Pero ojo, porque Zahler se apoya en esos estereotipos sólo para hilvanar una extraordinaria deconstrucción de la honestidad humana personificada en el protagonista, un inolvidable Vince Vaughn, aquí en las antípodas de las comedias a las que nos tiene acostumbrados. Este retrato de la integridad y la rectitud moral es realmente el asunto que preocupa a Zahler, más allá de que camine apoyado en clichés. Una integridad que la película resuelve de manera trágica con una última media hora de un salvajismo brutal, a menudo insoportable, de lo más extremo que se ha visto este año en el festival.

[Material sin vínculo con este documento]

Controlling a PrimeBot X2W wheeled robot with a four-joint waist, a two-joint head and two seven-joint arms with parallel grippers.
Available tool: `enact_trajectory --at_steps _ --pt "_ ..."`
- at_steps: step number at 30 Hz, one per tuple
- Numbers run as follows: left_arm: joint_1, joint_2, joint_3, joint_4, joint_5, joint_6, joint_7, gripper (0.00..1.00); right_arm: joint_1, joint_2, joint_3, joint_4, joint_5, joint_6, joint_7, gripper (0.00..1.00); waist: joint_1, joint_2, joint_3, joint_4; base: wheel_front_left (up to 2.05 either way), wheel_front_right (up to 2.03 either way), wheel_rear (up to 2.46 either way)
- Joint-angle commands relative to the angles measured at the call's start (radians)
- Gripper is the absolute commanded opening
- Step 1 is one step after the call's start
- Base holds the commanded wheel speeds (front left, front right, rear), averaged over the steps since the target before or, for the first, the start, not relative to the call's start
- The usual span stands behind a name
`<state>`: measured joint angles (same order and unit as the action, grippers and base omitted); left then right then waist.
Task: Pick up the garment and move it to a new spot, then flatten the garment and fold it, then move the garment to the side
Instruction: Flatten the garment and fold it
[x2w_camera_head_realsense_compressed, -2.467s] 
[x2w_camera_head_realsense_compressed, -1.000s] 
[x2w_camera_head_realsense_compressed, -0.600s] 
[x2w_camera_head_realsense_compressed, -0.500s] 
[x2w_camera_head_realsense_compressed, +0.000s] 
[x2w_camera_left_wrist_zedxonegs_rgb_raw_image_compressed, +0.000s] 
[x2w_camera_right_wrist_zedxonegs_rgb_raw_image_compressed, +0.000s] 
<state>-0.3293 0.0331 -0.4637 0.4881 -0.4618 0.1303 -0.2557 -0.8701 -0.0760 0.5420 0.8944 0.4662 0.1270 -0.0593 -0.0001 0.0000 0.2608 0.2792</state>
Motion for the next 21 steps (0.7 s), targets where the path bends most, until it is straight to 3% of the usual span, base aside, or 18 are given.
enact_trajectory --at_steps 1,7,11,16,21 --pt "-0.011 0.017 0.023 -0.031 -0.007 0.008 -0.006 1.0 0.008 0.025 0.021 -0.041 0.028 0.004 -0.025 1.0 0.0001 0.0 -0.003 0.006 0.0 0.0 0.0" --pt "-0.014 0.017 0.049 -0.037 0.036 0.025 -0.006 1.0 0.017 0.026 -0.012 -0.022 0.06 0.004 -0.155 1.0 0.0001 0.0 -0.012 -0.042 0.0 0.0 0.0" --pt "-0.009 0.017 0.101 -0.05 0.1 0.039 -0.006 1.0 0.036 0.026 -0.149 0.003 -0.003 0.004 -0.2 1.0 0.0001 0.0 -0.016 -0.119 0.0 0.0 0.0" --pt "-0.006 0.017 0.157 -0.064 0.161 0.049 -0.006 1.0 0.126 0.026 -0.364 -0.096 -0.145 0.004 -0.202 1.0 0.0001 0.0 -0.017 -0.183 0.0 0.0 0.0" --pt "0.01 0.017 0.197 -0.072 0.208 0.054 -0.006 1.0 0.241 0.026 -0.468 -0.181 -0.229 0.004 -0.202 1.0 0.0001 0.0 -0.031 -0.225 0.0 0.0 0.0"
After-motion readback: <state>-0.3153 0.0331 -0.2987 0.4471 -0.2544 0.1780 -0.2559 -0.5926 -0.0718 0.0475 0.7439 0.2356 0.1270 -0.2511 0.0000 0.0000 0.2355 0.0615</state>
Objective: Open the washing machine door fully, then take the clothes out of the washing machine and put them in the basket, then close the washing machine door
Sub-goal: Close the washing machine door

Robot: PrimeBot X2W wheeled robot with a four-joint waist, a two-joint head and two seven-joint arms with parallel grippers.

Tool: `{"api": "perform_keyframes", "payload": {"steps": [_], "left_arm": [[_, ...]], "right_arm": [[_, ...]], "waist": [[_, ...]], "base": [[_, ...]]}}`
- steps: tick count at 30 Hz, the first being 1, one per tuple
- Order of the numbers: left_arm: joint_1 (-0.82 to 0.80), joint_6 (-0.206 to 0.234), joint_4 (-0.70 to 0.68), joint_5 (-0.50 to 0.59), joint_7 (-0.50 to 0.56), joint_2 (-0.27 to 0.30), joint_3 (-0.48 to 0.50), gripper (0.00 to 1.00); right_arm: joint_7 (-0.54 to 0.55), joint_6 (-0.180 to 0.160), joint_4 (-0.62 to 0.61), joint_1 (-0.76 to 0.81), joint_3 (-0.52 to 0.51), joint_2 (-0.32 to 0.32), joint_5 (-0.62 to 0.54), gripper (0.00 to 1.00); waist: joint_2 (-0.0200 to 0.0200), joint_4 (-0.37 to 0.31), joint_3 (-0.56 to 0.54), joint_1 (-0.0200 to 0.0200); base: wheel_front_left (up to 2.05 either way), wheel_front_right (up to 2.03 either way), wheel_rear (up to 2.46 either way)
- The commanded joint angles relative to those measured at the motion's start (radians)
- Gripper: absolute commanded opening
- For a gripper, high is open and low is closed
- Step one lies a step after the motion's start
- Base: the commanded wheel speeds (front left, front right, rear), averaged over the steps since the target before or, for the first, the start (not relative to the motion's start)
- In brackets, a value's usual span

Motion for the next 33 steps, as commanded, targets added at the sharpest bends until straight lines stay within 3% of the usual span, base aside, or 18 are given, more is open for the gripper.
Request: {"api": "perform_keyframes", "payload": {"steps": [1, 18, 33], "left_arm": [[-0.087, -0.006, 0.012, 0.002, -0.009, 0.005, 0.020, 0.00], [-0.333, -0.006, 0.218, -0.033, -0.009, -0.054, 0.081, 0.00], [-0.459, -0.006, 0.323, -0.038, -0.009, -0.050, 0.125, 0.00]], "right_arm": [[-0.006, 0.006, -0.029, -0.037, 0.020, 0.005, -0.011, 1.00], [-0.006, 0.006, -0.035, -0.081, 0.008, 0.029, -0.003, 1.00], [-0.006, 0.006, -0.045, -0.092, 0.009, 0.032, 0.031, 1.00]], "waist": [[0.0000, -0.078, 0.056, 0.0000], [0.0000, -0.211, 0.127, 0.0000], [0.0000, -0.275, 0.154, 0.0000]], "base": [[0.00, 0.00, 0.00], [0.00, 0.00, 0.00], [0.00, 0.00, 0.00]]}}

Es como si Zahler nos dijera que en este mundo de maldad no tiene mucho sentido ser justo, porque es una actitud que solo puede llevar a la autodestrucción.
Las otras dos películas que han gustado (y mucho) son ambas de nacionalidad sudcoreana. La primera es A Day, que empieza exactamente igual que Atrapado en el tiempo, aunque pronto desvela que su apuesta es bastante más ambiciosa: un padre se ve atrapado en un bucle temporal en el que revive una y otra vez la muerte en accidente de coche de su hija pequeña. Sin embargo, no todo es lo que parece, ni tampoco él es el único que está atrapado en el misma espiral.
A Day es una película magnífica, que supera su condición de pseudo-remake del (excelente también) film protagonizado por Bill Murray, gracias a una voluntariosa entrega por exprimir en clave de thriller las posibilidades que ofrece el bucle temporal. Como en casi todo el cine coreano, el ritmo y los tempos no están muy bien definidos, y hay bajones de interés y momentos melodramáticos de un subrayado que roza lo ridículo. Peccata minuta si tenemos en cuenta la inteligencia de su guion, las más que correctas interpretaciones, y una dirección que apuesta por mantener a toda costa el interés del espectador. Algo que consigue todo el rato.
La otra película que, de momento, es de lo mejor que he visto, es The Villainess. Si bien es cierto que no es una película demasiado original, puesto que la historia que cuenta es muy parecida a la que explicaba Luc Besson hace ya 27 años en Nikita, dura de matar, también es cierto que sería injusto encerrar en esa comparación a The Villainess a la vista de sus extraordinarios hallazgos.
Hallazgos que pasan especialmente por unas escenas de acción de una fantasía abrumadora, posiblemente las más contundentes desde The Raid. En este sentido, el arranque es ya una declaración de intenciones, un salvaje body count que es, a la vez, un homenaje explícito a Oldboy y a Hardcore Henry. El virtuosismo técnico de la película, ya en esa secuencia, queda perfectamente establecido cuando, en un momento de esta pelea narrada desde el punto de vista de la protagonista, un golpe que recibe en la cabeza contra un espejo es aprovechado para que la cámara abandone el cuerpo y la mirada de este personaje, salga de él, y nos explique el resto de la pelea desde un punto de vista ya clásicamente demiúrgico.
A partir de aquí, The Villainess se esfuerza en llenar la historia con un argumento ciertamente caótico, al cual se le va la mano en el segundo acto, que es directamente un melodrama. Pero no nos engañemos: si por algo esta película es grande, muy grande, es por sus alucinantes (y alucinadas) escenas de acción, que incluyen toda clase de peleas con toda clase de armas, una de ellas con espadas mientras los combatientes van montados en moto a toda pastilla por un túnel. Verla para creerla.